▶ [Your instructions]: Your answer should be a single number: the count of lines in the records below containing the word "dark".
Segment Start: Data shown
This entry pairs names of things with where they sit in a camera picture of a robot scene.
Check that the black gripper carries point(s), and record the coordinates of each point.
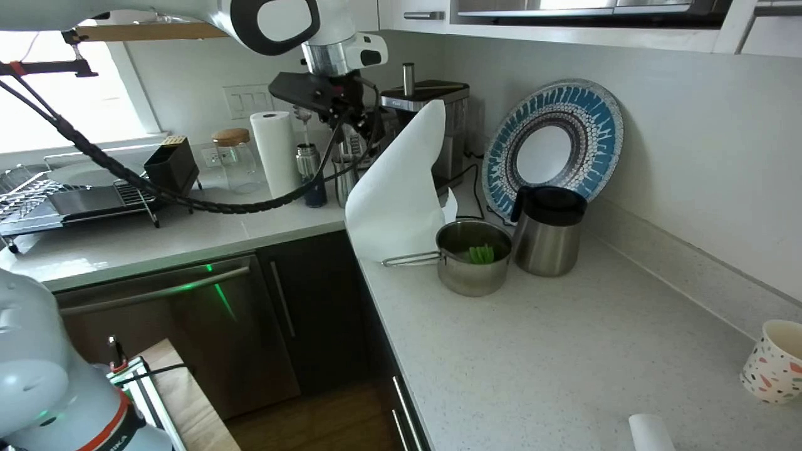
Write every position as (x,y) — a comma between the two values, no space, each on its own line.
(303,91)

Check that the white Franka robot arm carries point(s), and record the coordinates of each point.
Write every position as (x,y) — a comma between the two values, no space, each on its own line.
(351,48)

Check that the white paper towel roll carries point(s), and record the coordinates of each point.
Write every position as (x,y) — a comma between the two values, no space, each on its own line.
(276,155)

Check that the small dark bottle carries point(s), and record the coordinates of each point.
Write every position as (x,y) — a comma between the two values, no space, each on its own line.
(312,176)

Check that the black and steel coffee appliance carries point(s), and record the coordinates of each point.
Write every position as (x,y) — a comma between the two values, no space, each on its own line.
(452,127)

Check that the glass jar with wooden lid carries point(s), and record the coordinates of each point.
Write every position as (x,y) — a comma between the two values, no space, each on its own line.
(231,155)

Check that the green plastic toy vegetable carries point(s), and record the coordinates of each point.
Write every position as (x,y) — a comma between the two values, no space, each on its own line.
(479,252)

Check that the stainless steel saucepan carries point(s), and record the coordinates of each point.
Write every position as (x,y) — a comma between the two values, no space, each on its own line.
(472,266)

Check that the dark cabinet door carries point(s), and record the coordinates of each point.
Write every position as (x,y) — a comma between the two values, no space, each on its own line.
(313,309)

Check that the black box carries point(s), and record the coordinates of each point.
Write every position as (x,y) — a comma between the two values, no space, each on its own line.
(172,167)

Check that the steel canister with black lid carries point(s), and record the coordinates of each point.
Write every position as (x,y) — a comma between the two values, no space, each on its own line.
(548,240)

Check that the blue and white patterned plate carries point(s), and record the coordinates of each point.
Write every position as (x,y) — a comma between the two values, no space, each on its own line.
(596,133)

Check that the overhead microwave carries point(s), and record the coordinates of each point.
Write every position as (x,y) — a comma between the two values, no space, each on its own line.
(585,8)

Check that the stainless steel dishwasher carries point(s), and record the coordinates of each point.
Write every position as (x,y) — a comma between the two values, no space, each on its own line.
(192,335)

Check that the metal dish rack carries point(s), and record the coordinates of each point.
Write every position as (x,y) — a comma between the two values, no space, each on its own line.
(58,201)

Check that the wooden board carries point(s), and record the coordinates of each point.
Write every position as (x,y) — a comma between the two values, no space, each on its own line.
(188,403)

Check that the white cup with coloured dots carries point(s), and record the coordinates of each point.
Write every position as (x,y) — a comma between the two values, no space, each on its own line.
(772,366)

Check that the white wall outlet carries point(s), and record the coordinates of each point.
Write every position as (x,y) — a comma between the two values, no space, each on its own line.
(247,102)
Segment End: Data shown
▶ [Task solution]: 2